◆ Aim of the task ◆
Only the number is requested. Tally the lines of the data that hold the string "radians".

◆ Extracted material ◆
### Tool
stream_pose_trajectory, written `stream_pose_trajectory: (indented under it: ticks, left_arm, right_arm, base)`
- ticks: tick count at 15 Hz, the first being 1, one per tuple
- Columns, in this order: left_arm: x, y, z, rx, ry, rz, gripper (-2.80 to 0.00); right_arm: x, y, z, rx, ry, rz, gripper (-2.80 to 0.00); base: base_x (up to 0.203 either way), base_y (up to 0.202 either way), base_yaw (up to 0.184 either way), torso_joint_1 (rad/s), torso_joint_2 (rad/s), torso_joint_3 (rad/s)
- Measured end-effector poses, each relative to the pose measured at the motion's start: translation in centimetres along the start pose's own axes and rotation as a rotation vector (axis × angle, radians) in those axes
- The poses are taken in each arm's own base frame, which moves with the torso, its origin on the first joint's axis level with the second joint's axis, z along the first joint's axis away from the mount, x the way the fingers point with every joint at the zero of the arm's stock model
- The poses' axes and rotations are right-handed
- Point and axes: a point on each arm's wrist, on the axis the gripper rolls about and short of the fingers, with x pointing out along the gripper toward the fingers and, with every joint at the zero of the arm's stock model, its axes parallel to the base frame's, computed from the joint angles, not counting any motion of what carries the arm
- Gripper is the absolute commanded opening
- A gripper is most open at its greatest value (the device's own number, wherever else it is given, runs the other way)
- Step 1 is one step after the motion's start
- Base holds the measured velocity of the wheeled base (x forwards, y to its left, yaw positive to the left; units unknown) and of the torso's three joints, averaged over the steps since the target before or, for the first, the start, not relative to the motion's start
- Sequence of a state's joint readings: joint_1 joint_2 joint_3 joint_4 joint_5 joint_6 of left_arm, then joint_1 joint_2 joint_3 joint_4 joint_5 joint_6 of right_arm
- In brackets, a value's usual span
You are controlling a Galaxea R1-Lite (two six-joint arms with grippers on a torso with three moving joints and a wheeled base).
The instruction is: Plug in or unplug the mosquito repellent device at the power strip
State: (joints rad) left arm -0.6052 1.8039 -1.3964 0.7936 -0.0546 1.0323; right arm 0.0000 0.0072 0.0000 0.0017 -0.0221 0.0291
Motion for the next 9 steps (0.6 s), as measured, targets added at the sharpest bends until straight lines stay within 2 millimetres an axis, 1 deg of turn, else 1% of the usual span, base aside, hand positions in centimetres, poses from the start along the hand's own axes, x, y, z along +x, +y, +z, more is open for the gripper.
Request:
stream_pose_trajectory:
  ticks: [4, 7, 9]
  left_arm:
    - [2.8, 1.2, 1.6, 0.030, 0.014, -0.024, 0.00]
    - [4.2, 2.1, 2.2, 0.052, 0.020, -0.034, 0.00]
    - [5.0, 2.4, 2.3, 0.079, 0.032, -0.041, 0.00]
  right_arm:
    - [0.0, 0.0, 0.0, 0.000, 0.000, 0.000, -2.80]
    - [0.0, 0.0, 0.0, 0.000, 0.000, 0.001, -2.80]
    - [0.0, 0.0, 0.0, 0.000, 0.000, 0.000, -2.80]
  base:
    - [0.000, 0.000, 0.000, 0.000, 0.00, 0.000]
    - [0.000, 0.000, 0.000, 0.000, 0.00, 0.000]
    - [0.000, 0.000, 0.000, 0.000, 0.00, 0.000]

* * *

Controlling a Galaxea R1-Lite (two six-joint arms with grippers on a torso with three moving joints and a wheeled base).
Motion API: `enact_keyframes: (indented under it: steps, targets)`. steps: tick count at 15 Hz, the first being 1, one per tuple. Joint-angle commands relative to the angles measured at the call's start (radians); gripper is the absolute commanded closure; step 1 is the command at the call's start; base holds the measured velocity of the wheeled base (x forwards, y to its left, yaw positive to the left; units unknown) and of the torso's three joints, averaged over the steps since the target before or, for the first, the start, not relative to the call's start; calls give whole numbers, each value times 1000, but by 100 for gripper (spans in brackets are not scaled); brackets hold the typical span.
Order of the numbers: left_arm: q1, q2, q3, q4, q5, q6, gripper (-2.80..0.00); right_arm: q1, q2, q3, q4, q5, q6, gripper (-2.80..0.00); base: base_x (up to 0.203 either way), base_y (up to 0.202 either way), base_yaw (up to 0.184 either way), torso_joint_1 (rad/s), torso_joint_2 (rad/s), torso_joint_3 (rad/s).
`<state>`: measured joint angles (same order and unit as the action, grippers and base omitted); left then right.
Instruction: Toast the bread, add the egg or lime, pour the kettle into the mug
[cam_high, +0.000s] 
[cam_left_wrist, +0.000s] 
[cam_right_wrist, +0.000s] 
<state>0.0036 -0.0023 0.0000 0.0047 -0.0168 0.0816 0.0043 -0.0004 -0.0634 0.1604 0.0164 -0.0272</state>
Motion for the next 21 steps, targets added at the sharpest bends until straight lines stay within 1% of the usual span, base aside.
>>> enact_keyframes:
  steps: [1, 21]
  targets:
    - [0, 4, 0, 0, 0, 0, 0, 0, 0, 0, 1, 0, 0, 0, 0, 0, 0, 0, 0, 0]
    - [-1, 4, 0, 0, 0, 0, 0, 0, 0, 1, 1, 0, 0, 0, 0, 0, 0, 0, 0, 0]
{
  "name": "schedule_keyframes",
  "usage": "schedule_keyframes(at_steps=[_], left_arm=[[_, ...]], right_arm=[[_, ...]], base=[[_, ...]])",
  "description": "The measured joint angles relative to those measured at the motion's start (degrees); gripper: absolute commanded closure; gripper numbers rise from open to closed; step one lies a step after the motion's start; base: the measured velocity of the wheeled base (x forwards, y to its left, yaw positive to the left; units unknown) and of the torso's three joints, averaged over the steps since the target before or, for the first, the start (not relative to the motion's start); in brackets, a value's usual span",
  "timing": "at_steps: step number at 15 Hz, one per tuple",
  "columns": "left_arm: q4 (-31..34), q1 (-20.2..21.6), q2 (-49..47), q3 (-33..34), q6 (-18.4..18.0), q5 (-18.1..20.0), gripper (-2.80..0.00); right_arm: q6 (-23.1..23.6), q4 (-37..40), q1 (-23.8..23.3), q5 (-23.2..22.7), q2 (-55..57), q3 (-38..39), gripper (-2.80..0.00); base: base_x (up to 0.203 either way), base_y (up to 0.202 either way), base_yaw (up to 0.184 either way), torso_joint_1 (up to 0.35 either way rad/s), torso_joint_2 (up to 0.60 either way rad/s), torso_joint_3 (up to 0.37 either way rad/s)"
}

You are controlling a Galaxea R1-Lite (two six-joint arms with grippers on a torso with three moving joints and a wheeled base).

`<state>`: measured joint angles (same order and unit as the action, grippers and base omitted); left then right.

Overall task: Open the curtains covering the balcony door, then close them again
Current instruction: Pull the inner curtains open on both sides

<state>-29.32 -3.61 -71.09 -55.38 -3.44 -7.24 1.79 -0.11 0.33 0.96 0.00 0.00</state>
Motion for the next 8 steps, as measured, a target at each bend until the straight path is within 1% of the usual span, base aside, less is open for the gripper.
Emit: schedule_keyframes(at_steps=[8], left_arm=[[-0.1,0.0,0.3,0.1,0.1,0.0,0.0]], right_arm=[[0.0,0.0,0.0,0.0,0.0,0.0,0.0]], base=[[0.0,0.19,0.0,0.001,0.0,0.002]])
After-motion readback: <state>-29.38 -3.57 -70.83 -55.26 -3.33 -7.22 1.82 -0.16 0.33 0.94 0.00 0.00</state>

◆ Reply ◆
2